By using mathematical modelling, it is possible to assess the independent effects of the variables under investigation and adjust for all other confounding factors, thus circumventing the problems of in vivo studies. The modelling showed a 43% relative reduction in stroke volume when circumferential strain was altered from −20% to −5%, but only a 19% relative reduction in stroke volume when longitudinal strain was similarly reduced. The sole contribution of midwall circumferential shortening was two-thirds and longitudinal shortening was one-third; importantly these values did not change with increasing concentric hypertrophy. The present study’s findings are consonant with observational studies and theoretical considerations (44). The stroke volume is determined by endocardial motion and the volume displaced. Endocardial motion is determined by absolute wall thickening and, to a lesser extent, epicardial motion.
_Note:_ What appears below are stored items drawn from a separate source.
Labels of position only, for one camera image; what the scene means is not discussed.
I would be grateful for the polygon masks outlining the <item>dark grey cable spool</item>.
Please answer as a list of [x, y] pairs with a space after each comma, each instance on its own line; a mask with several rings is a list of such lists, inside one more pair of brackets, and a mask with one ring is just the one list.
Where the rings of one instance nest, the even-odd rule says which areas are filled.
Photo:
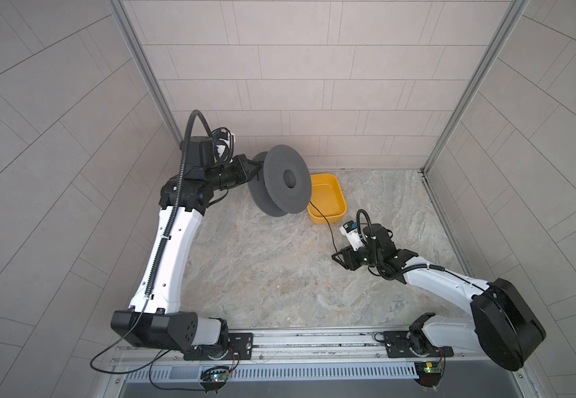
[[306, 210], [312, 195], [306, 162], [292, 147], [281, 144], [259, 153], [253, 162], [261, 170], [248, 183], [253, 202], [271, 217], [284, 217]]

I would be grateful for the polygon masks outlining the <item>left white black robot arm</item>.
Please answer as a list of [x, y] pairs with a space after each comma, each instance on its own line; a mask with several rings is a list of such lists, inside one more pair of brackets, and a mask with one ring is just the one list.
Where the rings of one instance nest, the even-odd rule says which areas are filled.
[[128, 309], [112, 315], [111, 328], [134, 348], [216, 358], [230, 352], [228, 324], [181, 309], [181, 288], [191, 246], [206, 211], [250, 182], [262, 163], [233, 153], [234, 136], [211, 129], [199, 110], [190, 113], [180, 143], [180, 167], [160, 190], [158, 232], [145, 275]]

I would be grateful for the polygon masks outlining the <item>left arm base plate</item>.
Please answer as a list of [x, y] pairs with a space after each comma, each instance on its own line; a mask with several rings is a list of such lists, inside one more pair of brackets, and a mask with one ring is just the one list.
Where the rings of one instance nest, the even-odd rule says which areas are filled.
[[215, 345], [200, 345], [184, 353], [185, 361], [235, 361], [249, 360], [253, 349], [252, 333], [229, 333], [221, 336]]

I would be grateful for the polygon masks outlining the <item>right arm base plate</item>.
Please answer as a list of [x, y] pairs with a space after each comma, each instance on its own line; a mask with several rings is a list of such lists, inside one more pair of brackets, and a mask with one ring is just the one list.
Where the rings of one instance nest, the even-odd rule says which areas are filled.
[[451, 358], [454, 350], [451, 347], [436, 347], [422, 333], [407, 330], [386, 331], [379, 333], [375, 340], [381, 343], [389, 358]]

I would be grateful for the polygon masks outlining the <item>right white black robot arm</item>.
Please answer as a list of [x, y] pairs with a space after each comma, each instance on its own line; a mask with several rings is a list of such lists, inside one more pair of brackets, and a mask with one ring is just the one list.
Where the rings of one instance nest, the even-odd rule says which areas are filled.
[[418, 358], [445, 358], [455, 348], [465, 349], [485, 354], [505, 370], [518, 371], [545, 341], [546, 329], [508, 280], [471, 278], [399, 249], [392, 232], [373, 223], [364, 209], [340, 232], [349, 245], [331, 258], [344, 269], [365, 266], [374, 276], [425, 290], [465, 312], [463, 318], [424, 313], [404, 335], [387, 332], [379, 343]]
Absolute wall thickening is the dominant factor, which in turn is determined by both myocardial strain (relative radial thickening) and end-diastolic wall thickness. Radial thickening is determined by both circumferential and longitudinal myocardial fibre shortening. Absolute midwall circumferential shortening is greater than absolute longitudinal shortening, even though their relative shortening (strain) may be similar. The present study quantifies the larger impact of midwall circumferential shortening on stroke volume and ejection fraction compared with longitudinal shortening.